Write only how many lines of the listing below include the string "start".
[Opening STORED DATA section]
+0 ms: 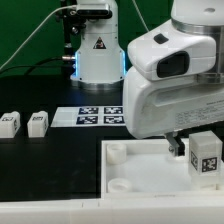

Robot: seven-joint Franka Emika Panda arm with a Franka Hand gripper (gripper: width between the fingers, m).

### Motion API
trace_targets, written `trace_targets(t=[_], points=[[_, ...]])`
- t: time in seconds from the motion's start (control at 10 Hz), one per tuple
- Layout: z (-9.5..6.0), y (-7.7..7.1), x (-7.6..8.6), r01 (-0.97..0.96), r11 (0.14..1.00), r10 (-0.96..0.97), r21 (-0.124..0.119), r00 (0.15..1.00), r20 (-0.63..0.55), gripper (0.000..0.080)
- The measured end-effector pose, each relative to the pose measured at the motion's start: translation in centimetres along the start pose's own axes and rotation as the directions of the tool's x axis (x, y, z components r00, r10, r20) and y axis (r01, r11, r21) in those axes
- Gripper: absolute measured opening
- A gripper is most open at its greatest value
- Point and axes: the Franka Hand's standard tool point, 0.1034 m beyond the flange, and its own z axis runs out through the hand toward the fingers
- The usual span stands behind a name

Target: Assemble one leg

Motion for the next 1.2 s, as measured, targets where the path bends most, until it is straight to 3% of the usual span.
trace_targets(t=[0.3, 0.4, 0.5, 0.6, 0.8, 1.0, 1.1, 1.2], points=[[0.36, 0.08, 0.0, -0.001, 1.0, 0.001, -0.002, 1.0, -0.017, 0.0646], [0.37, 0.09, 0.0, -0.001, 1.0, 0.001, -0.002, 1.0, -0.017, 0.0421], [0.38, 0.07, 0.0, -0.017, 1.0, 0.017, -0.001, 1.0, -0.017, 0.0421], [0.38, 0.04, 0.0, -0.047, 0.999, 0.047, -0.001, 0.999, -0.017, 0.029], [0.39, 0.01, 0.0, -0.093, 0.996, 0.093, 0.001, 0.996, -0.017, 0.0291], [0.4, 0.06, 0.01, -0.296, 0.955, 0.296, 0.004, 0.955, -0.018, 0.0291], [0.44, 0.22, 0.04, -0.464, 0.886, 0.464, 0.027, 0.885, -0.031, 0.0291], [0.45, 0.42, 0.03, -0.638, 0.767, 0.641, 0.069, 0.766, -0.041, 0.0291]])
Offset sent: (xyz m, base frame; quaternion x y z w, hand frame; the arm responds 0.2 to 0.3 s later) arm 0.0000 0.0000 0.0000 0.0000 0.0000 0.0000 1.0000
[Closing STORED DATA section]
[SOLUTION TO THE PROBLEM]
2